### Instructions for the task
Below are the entries; state how many of their lines contain the string "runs", and nothing more.

-----

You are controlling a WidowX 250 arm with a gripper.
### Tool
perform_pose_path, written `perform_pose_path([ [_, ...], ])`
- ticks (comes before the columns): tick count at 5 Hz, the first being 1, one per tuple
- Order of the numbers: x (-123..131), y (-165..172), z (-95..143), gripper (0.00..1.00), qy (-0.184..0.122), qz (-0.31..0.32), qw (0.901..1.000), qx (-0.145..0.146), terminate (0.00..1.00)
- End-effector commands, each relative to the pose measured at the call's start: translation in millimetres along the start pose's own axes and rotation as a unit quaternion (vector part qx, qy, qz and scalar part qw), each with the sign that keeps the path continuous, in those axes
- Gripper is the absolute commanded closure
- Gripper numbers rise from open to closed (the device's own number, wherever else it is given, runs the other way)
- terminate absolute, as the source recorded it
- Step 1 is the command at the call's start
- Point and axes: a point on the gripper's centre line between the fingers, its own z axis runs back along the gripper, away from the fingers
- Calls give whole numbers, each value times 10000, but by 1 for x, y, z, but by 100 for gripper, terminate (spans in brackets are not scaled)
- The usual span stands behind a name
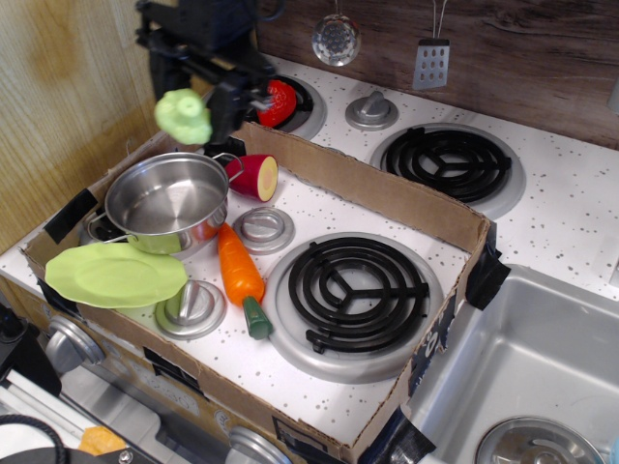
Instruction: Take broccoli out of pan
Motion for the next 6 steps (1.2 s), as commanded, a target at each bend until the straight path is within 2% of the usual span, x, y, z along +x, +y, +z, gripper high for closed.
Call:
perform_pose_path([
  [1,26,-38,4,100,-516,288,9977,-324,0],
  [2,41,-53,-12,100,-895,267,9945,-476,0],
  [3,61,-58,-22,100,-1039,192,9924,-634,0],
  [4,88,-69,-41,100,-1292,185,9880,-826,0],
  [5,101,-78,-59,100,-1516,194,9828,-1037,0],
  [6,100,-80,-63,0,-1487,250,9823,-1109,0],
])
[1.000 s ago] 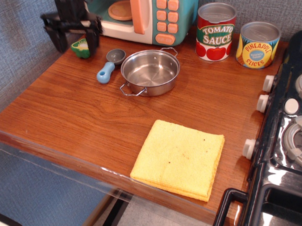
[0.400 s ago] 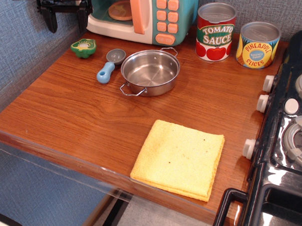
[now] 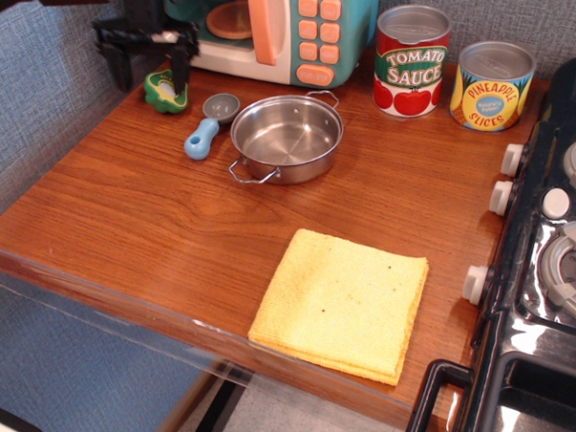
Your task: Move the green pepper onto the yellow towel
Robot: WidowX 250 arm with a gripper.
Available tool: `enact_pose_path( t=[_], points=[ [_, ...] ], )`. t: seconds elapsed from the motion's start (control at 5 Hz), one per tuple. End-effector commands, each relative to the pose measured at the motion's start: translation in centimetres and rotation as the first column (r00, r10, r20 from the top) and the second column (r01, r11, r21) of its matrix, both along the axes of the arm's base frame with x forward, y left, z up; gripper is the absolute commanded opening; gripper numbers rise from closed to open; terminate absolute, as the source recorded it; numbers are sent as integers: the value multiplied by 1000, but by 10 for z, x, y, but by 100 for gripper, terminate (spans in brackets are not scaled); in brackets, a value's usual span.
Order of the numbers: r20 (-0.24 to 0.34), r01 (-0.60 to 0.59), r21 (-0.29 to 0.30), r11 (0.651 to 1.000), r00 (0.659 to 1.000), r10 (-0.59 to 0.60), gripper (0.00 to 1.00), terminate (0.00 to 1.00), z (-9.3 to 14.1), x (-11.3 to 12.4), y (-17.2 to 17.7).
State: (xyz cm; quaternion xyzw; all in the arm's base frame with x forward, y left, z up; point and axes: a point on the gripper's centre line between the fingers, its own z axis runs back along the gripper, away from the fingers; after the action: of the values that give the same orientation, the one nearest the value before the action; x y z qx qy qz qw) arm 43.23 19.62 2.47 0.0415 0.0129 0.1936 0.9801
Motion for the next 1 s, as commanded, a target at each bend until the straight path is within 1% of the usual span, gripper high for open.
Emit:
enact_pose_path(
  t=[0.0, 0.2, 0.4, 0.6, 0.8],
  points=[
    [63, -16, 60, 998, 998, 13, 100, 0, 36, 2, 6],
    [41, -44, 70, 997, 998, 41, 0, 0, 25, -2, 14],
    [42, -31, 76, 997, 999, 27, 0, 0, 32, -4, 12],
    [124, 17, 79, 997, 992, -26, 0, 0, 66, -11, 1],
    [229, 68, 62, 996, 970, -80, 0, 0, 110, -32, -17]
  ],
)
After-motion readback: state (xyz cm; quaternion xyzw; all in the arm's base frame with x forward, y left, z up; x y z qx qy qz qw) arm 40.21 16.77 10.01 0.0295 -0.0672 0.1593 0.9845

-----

### Solution below
3